Seria injusto, entretanto, creditar esses últimos aspectos exclusivamente aos roteiristas, tendo também sua força em outros dois agentes cruciais para a narrativa. Quanto ao primeiro, é impossível não mencionar o cativante desempenho de Lilia Cabral, excelente atriz cujo trabalho vai muito além do que é visto na tela. Brilhante ao encarnar a carismática protagonista, carregada de fofura ao mesmo tempo em que transmite a insatisfação e o desgaste de Caritó com um penetrante olhar, ela teve um grande envolvimento com a adaptação de Maria dos palcos para o cinema. Como idealizadora do projeto, esteve diretamente ligada à criação do arco dramático de sua personagem, construindo-a de forma poderosa que, inicialmente movida por uma paixão passageira, descobre no “fogaréu embaixo da saia” uma maneira de alcançar o seu verdadeiro destino.
Em relação ao segundo, por sua vez, esse apresenta os seus alicerces no papel de Jabur, diretor, mesmo um tanto operante, que faz dos recursos técnicos uma sincera ode ao interior do país.
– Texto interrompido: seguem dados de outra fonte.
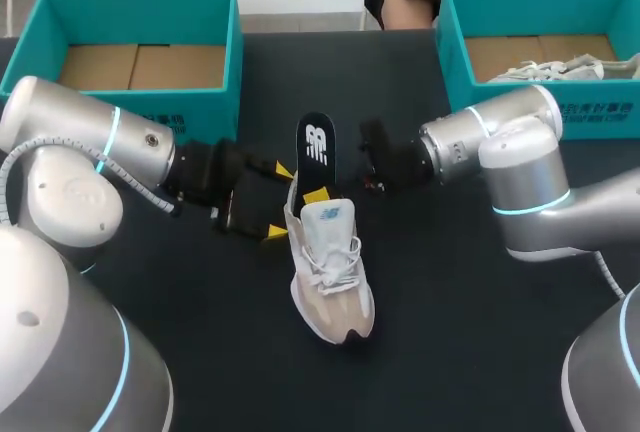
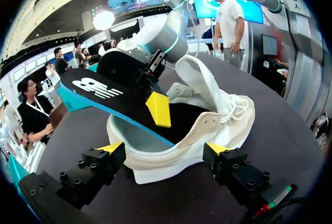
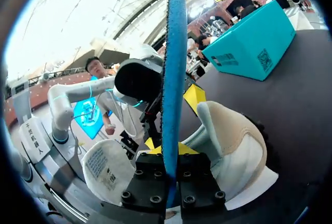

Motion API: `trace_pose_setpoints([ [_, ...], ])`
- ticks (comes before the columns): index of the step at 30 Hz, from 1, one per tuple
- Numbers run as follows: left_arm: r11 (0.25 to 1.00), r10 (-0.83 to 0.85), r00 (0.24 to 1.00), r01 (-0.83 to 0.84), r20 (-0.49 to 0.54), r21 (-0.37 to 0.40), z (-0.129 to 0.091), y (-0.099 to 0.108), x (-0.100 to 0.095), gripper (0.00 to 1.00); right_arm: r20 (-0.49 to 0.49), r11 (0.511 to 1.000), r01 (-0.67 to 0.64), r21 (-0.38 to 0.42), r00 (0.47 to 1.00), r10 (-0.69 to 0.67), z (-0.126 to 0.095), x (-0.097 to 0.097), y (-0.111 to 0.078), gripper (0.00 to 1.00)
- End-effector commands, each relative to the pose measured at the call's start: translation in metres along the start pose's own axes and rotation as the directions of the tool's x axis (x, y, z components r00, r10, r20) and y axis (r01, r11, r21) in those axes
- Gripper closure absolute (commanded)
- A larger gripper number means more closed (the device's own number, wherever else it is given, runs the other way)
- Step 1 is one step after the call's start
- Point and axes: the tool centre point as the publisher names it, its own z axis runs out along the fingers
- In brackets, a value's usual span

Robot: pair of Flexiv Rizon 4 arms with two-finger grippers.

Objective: Take the shoe out of the shoebox, open the shoe tongue, remove and reinsert the insole, then place the shoe into the shoebox

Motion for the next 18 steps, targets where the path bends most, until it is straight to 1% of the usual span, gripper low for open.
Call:
trace_pose_setpoints([
  [1, 1.000, 0.000, 1.000, 0.000, -0.002, -0.003, 0.001, 0.000, -0.001, 0.00, -0.005, 0.999, -0.034, -0.013, 0.999, 0.034, 0.010, 0.004, -0.017, 1.00],
  [6, 1.000, 0.000, 1.000, 0.000, -0.002, -0.003, 0.001, 0.000, -0.001, 0.00, -0.011, 0.997, -0.080, -0.011, 0.997, 0.080, 0.017, 0.009, -0.028, 1.00],
  [9, 1.000, 0.000, 1.000, 0.000, -0.002, -0.003, 0.001, 0.000, -0.001, 0.00, -0.006, 0.997, -0.080, -0.014, 0.997, 0.080, 0.017, 0.009, -0.028, 1.00],
  [11, 1.000, 0.000, 1.000, 0.000, -0.002, -0.003, 0.001, 0.000, -0.001, 0.00, 0.006, 0.997, -0.070, -0.013, 0.998, 0.070, 0.014, 0.009, -0.023, 1.00],
  [13, 1.000, 0.000, 1.000, 0.000, -0.002, -0.003, 0.001, 0.000, -0.001, 0.00, 0.018, 0.998, -0.058, -0.011, 0.998, 0.058, 0.010, 0.009, -0.019, 0.75],
  [16, 1.000, 0.000, 1.000, 0.000, -0.002, -0.003, 0.001, 0.000, -0.001, 0.00, 0.032, 0.999, -0.041, 0.001, 0.999, 0.041, 0.004, 0.008, -0.011, 0.71],
  [18, 1.000, 0.000, 1.000, 0.000, -0.002, -0.003, 0.001, 0.000, -0.001, 0.00, 0.041, 1.000, -0.029, 0.010, 0.999, 0.029, 0.001, 0.008, -0.006, 0.70],
])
Por usar vivas cores azuis, bandeirinhas típicas e a charmosa arquitetura da tradicional Piacatuba, estabelece uma marcante identidade visual, qualidade que se torna ainda melhor quando acrescida da ótima trilha sonora. Por outro lado, ele demonstra muita dificuldade em equilibrar os diferentes tons do longa, jamais alcançando um bom equilíbrio entre eles. Dividido entre o humor e a realização de comentários sociais, o cineasta prioriza de forma exagerada essa última característica, por vezes gerando sequências bastante maçantes. Embora válidas e extremamente necessárias, tais observações acabam ofuscando a dimensão cômica, este infelizmente resumido a piadas de caráter físico e, em alguns momentos, relacionadas ao velho esteriótipo dos obstáculos do brasileiro em dominar línguas estrangeiras ou à sua relação com músicas da cultura pop. Em um filme que se propõe, em primeiro lugar, a ser uma comédia, temos aí a sua principal falha, erro que o leva a ser um tanto esquecível.
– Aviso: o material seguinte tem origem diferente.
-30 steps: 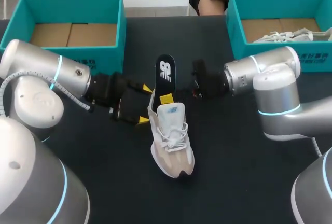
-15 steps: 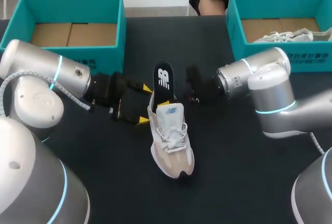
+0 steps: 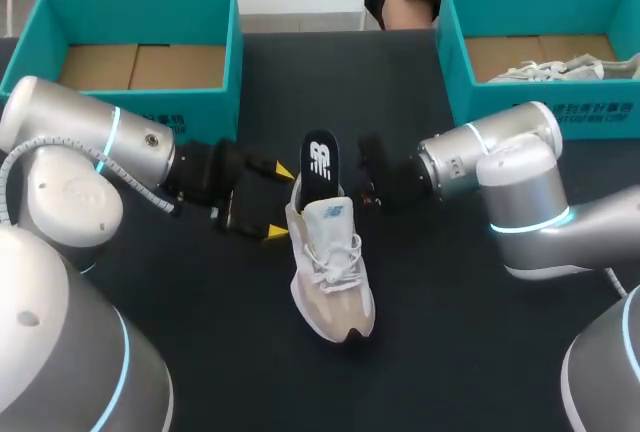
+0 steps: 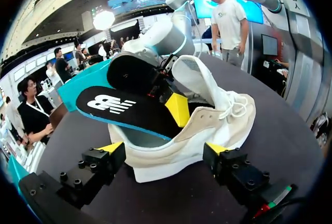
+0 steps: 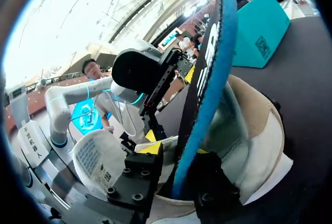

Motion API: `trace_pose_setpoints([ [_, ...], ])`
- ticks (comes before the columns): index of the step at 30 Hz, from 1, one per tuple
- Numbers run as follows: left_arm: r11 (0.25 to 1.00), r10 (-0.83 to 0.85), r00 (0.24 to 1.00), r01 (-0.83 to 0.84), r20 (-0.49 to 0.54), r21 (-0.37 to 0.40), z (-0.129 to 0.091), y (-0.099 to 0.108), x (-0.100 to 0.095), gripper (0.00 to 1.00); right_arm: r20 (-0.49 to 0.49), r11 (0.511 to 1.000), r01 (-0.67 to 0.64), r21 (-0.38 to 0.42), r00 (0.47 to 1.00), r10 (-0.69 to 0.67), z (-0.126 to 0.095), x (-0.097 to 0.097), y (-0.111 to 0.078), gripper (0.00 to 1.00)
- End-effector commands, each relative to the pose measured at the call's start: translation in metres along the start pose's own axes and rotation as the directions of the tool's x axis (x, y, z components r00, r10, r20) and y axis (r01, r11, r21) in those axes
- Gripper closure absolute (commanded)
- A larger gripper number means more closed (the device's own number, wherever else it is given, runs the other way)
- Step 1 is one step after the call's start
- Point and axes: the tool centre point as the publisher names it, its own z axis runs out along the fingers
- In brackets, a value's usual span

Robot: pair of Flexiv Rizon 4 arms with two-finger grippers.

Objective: Take the shoe out of the shoebox, open the shoe tongue, remove and reinsert the insole, then place the shoe into the shoebox

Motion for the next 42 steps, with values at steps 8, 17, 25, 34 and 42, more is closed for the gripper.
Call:
trace_pose_setpoints([
  [8, 1.000, 0.000, 1.000, 0.000, -0.002, -0.003, 0.001, 0.000, -0.001, 0.00, 0.026, 0.998, 0.048, 0.033, 0.998, -0.049, -0.016, -0.005, 0.026, 0.71],
  [17, 1.000, 0.000, 1.000, 0.000, -0.002, -0.003, 0.001, 0.000, -0.001, 0.00, -0.010, 0.997, 0.038, 0.060, 0.999, -0.037, -0.014, -0.012, 0.029, 0.82],
  [25, 1.000, 0.000, 1.000, 0.000, -0.002, -0.003, 0.001, 0.000, -0.001, 0.00, -0.040, 0.998, -0.021, 0.053, 0.999, 0.024, -0.003, -0.007, 0.006, 1.00],
  [34, 1.000, 0.000, 1.000, 0.000, -0.002, -0.003, 0.001, 0.000, -0.001, 0.00, -0.061, 0.997, -0.069, 0.038, 0.996, 0.071, 0.009, -0.001, -0.014, 1.00],
  [42, 1.000, 0.000, 1.000, 0.000, -0.002, -0.003, 0.001, 0.000, -0.001, 0.00, -0.023, 0.998, -0.044, 0.047, 0.999, 0.045, -0.001, 0.001, -0.001, 0.78],
])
Por fim, resta falar ainda dos agradáveis coadjuvantes, que mesmo carregados de caricaturas desempenham bem sua função. Fundamentais para o andamento da trama, protagonizam os momentos mais engraçados, corrigindo, em parte, o problema citado anteriormente com muita simpatia. Entre eles, porém, merece destaque a surpreendente personagem de Juliana Carneiro da Cunha, que vai além das convenções ao apresentar uma crível conexão com a protagonista.
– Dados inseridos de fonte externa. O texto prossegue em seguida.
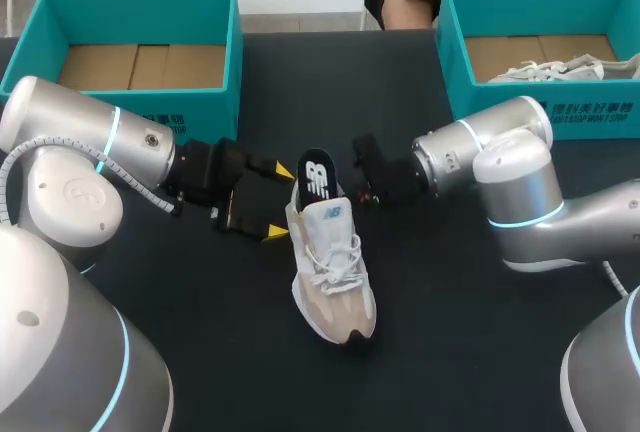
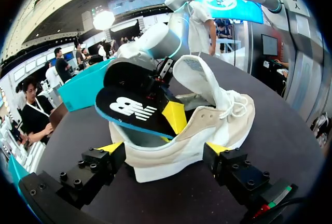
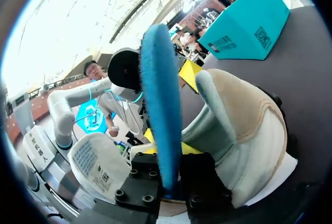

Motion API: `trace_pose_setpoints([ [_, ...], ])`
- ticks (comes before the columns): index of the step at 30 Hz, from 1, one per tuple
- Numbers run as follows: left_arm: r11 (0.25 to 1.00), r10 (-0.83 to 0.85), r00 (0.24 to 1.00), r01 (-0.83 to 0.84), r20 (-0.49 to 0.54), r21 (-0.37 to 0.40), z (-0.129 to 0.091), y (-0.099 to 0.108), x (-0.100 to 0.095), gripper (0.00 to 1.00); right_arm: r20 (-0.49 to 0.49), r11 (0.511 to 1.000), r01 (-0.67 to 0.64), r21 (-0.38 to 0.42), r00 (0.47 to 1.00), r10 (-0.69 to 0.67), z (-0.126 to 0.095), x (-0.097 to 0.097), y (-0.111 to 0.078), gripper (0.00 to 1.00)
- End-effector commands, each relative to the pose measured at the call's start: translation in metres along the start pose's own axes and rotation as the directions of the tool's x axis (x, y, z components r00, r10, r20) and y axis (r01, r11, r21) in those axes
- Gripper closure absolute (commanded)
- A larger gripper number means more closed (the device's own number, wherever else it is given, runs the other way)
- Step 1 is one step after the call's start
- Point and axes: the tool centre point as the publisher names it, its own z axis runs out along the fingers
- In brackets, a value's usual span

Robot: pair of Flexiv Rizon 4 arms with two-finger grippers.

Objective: Take the shoe out of the shoebox, open the shoe tongue, remove and reinsert the insole, then place the shoe into the shoebox

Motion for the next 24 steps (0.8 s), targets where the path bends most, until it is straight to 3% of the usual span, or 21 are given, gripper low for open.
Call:
trace_pose_setpoints([
  [1, 1.000, 0.000, 1.000, 0.000, -0.002, -0.003, 0.001, 0.000, -0.001, 0.00, 0.024, 1.000, 0.006, 0.012, 1.000, -0.006, -0.006, 0.006, 0.004, 0.77],
  [12, 1.000, 0.000, 1.000, 0.000, -0.002, -0.003, 0.001, 0.000, -0.001, 0.00, 0.032, 0.999, 0.017, 0.050, 0.999, -0.019, -0.016, 0.005, 0.021, 0.72],
  [22, 1.000, 0.000, 1.000, 0.000, -0.002, -0.003, 0.001, 0.000, -0.001, 0.00, 0.020, 0.995, -0.042, 0.091, 0.999, 0.040, -0.024, 0.007, 0.018, 0.79],
  [24, 1.000, 0.000, 1.000, 0.000, -0.002, -0.003, 0.001, 0.000, -0.001, 0.00, 0.019, 0.993, -0.061, 0.100, 0.998, 0.059, -0.025, 0.007, 0.016, 0.87],
])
Bem intencionado, “Maria do Caritó” nunca é tão cômico quanto poderia ser. Simpático, entretanto, o filme compensa as piadas pouco inspiradas com um encantador elenco e uma ótima exploração das raízes nacionais, mostrando que na aparente simplicidade do roteiro existe muito a ser dito. Surgido da incessante persistência de uma das melhores atrizes brasileiras da atualidade, é um envolvente retrato sobre um Brasil colorido, poético e acolhedor, um país que mesmo em tempos sombrios ainda possui espaço para uma boa história sobre aceitação e empoderamento feminino.